» Work to be completed
What is needed is an exact copy of the data that follows.

» Provided data

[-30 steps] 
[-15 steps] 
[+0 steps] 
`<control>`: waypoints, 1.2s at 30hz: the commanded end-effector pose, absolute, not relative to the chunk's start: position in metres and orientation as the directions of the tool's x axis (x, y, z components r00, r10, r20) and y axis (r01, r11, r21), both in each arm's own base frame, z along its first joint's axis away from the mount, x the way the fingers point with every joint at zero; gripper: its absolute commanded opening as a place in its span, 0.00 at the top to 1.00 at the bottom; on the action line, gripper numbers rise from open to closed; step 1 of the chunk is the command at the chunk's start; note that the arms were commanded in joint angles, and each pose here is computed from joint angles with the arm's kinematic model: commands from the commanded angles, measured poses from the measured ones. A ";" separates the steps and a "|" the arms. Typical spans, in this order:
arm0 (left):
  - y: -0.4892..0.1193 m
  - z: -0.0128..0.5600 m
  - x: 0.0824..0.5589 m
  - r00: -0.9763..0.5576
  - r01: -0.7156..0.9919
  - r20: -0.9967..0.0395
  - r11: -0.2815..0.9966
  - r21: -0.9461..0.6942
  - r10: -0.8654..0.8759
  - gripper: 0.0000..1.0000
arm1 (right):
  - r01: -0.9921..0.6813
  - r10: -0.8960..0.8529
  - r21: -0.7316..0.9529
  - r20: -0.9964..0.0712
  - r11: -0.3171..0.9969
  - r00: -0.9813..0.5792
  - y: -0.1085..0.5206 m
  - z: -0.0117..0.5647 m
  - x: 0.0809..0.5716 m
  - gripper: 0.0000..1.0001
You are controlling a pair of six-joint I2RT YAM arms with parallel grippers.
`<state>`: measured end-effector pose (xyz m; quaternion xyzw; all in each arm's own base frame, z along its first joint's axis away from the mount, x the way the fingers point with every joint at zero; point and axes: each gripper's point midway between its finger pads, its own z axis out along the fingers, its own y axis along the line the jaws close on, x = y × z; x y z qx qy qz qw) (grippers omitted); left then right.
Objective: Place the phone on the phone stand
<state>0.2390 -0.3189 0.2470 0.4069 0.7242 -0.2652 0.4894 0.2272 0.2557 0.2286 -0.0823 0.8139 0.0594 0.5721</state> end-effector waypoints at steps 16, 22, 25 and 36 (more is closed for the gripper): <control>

» Answer for the task
[-30 steps] 
[-15 steps] 
[+0 steps] 
`<control>`: waypoints, 1.2s at 30hz: the commanded end-effector pose, absolute, not relative to the chunk's start: position in metres and orientation as the directions of the tool's x axis (x, y, z components r00, r10, r20) and y axis (r01, r11, r21), both in each arm's own base frame, z along its first joint's axis away from the mount, x the way the fingers point with every joint at zero; gripper: its absolute commanded opening as a place in its span, 0.00 at the top to 1.00 at the bottom; on the action line, gripper numbers rise from open to closed; step 1 of the chunk is the command at the chunk's start; note that the arms were commanded in joint angles, and each pose here is computed from joint angles with the arm's kinematic model: commands from the commanded angles, measured poses from the measured ones. A ";" separates the steps and a "|" the arms. Typical spans, in this order:
arm0 (left):
  - y: -0.4892..0.1193 m
  - z: -0.0128..0.5600 m
  - x: 0.0824..0.5589 m
  - r00: -0.9763..0.5576
  - r01: -0.7156..0.9919
  - r20: -0.9967..0.0395
  - r11: -0.2815..0.9966
  - r21: -0.9461..0.6942
  - r10: -0.8654..0.8759
  - gripper: 0.0000..1.0000
arm1 (right):
  - r01: -0.9921..0.6813
  - r10: -0.8960..0.8529
  - r21: -0.7316..0.9529
  - r20: -0.9964..0.0712
  - r11: -0.3171..0.9969
  - r00: -0.9813..0.5792
  - y: -0.1085..0.5206 m
  - z: -0.0117..0.5647 m
  - x: 0.0809..0.5716 m
  - gripper: 0.0000..1.0001
You are controlling a pair of six-joint I2RT YAM arms with parallel grippers.
`<state>`: measured end-effector pose (xyz m; quaternion xyzw; all in each arm's own base frame, z along its first joint's axis away from the mount, x the way the fingers point with every joint at zero; point and axes: each gripper's point midway between its finger pads, its own z axis out along the fingers, its own y axis along the line the jaws close on, x = y × z; x y z qx qy qz qw) (grippers omitted); left then right.
Objective: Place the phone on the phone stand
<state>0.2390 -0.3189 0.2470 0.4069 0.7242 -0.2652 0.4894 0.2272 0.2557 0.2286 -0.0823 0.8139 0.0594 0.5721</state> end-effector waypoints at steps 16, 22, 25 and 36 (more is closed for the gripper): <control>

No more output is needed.